The area was closed by the Scotland Yard and the Royal Navy by night, but it did not touch the traffic of the airport, as the City does not work at night and, on the other hand, significantly restricts its traffic at night, given the densely populated neighborhoods of the area.
Of the five international airports serving London, City is the only one operating in the British capital’s inner city.
The airport is popular with business people in the financial services sector of the City, as they can be reached within a few minutes from their jobs and can be reached by direct flights to other European financial centers and to New York, in addition to domestic destinations.
Monday’s closure, according to the airport’s announcement, concerns about 16,000 passengers.
The bomb was found in the River Thames during renovations around the airport. On-site naval experts found that the explosive facility was operational, Scotland Yard then ordered the closure of the airport and the surrounding roads in around 200 meters.
Residents were also evacuated from the locked area.
City is the smallest airport in London; 4.5 million passengers a year. Of London’s airports, the largest is the Heathrow, which operates in the western border of the capital, with 75 million passengers per year.

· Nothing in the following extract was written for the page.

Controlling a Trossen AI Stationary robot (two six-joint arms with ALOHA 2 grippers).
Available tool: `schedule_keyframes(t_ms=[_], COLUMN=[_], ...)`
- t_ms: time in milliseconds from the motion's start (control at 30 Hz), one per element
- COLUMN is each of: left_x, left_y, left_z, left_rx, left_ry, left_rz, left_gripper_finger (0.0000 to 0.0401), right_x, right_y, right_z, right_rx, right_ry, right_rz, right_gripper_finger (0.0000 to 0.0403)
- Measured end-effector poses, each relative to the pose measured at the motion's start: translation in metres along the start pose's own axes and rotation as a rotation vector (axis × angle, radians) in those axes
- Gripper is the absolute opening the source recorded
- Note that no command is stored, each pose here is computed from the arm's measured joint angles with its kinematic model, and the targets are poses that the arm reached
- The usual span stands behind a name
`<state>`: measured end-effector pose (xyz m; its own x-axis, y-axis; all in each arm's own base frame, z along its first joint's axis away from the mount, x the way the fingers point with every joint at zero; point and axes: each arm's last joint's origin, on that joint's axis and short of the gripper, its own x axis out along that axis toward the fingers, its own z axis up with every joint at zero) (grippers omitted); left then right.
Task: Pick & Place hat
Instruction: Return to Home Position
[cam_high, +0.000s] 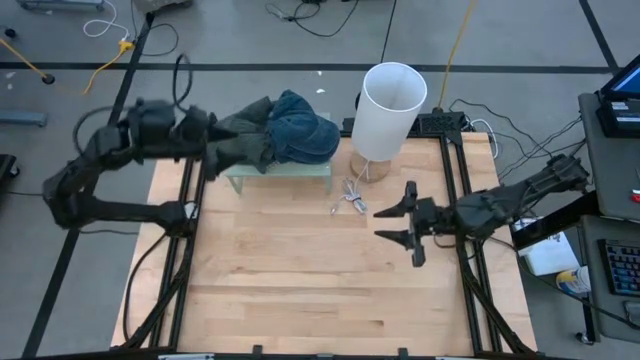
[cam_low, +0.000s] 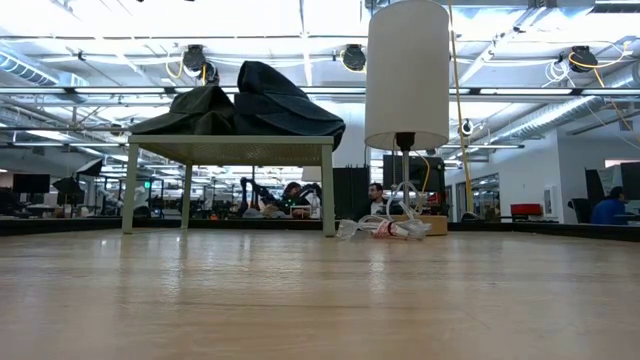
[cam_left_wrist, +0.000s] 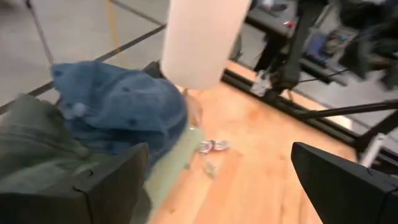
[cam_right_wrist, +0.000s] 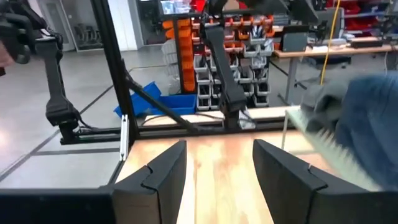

The City is the only one of the five London International Airports that do not have regular flights from Budapest.
In the area, in the first half of the last century, docks at the then seaport of London were operating – the part of the district is still called Docklands – which were especially fierce German air raids during the months of the Battle of England.
However, since the 1980s, the former port area has become the main target area of the London-based financial service center east-southeast, with docks now occupied by skyscrapers.
The City Airport was built to serve this new financial center, which started traffic in the autumn of 1987.